**TASK REQUIREMENTS:** Everything from the line with "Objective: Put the" down to the last line of the material below must be written out exactly. Leave out all other lines.

**SUPPLIED MATERIAL:**

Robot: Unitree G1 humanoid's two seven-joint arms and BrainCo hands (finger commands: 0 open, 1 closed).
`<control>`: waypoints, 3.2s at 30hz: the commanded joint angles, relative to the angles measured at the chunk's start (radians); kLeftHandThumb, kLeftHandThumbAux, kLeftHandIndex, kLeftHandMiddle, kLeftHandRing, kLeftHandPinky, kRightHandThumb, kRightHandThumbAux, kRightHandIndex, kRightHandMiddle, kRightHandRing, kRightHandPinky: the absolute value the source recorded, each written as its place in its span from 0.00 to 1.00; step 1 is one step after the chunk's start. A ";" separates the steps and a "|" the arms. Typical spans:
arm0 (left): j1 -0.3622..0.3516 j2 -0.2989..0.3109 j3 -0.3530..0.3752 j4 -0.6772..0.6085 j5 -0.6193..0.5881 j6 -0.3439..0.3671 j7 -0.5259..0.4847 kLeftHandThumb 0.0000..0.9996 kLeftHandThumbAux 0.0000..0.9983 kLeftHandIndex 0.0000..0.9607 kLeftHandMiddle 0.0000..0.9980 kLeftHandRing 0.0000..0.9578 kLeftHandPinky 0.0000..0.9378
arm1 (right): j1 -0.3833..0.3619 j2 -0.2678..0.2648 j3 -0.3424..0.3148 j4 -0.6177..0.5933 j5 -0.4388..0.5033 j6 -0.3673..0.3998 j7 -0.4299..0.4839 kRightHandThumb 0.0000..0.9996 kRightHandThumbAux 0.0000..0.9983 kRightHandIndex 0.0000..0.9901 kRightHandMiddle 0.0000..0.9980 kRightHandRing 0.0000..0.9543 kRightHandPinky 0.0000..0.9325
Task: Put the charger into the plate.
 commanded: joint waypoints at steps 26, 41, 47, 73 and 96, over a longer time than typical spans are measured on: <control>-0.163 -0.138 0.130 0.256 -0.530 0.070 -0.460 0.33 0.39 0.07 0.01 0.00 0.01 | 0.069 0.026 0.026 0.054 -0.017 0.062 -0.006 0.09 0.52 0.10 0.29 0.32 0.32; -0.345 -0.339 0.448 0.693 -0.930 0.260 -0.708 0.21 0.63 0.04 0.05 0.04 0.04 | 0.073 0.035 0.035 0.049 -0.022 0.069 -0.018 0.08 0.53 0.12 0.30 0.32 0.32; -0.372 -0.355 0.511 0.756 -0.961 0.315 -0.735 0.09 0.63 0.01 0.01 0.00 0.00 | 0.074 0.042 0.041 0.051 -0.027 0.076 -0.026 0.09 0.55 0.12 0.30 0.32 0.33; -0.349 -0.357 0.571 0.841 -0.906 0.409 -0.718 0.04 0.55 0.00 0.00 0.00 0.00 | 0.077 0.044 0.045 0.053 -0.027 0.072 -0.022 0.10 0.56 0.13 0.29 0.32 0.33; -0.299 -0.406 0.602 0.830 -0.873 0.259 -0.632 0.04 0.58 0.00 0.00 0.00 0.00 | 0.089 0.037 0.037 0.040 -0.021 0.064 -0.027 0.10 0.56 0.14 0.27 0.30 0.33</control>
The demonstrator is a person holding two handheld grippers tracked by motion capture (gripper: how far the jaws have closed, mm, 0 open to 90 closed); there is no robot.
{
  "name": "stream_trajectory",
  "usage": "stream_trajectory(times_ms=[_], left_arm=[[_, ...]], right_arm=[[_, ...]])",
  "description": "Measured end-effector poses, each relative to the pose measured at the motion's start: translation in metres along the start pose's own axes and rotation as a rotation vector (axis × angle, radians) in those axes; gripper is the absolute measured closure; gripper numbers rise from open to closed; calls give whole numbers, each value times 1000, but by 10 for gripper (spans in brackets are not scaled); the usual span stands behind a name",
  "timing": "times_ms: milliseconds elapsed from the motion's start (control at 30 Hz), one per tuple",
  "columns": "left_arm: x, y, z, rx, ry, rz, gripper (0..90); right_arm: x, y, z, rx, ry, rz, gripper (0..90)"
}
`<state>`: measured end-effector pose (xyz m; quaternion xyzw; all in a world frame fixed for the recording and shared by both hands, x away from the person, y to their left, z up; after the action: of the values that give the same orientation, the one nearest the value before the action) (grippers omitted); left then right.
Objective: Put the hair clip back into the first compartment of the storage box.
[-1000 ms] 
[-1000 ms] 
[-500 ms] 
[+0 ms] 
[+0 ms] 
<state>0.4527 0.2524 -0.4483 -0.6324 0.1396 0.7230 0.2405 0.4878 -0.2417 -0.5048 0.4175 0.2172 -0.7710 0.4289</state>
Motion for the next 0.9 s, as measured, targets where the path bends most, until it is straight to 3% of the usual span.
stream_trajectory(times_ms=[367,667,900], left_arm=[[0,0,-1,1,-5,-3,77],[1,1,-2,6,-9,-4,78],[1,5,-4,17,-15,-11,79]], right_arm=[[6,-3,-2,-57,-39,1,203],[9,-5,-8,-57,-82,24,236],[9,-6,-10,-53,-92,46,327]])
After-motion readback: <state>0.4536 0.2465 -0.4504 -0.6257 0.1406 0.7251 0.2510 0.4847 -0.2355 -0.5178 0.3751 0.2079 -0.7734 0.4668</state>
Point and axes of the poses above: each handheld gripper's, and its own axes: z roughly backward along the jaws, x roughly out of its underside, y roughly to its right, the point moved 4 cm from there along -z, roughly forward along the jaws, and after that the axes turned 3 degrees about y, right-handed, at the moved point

**SOLUTION BELOW:**
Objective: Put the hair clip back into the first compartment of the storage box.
[-1000 ms] 
[-1000 ms] 
[-500 ms] 
[+0 ms] 
[+0 ms] 
<state>0.4527 0.2524 -0.4483 -0.6324 0.1396 0.7230 0.2405 0.4878 -0.2417 -0.5048 0.4175 0.2172 -0.7710 0.4289</state>
Motion for the next 0.9 s, as measured, targets where the path bends most, until it is straight to 3% of the usual span.
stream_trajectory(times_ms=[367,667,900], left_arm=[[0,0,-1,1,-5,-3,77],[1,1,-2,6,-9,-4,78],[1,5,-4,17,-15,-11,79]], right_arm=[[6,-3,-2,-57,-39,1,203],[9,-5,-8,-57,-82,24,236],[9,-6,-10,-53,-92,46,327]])
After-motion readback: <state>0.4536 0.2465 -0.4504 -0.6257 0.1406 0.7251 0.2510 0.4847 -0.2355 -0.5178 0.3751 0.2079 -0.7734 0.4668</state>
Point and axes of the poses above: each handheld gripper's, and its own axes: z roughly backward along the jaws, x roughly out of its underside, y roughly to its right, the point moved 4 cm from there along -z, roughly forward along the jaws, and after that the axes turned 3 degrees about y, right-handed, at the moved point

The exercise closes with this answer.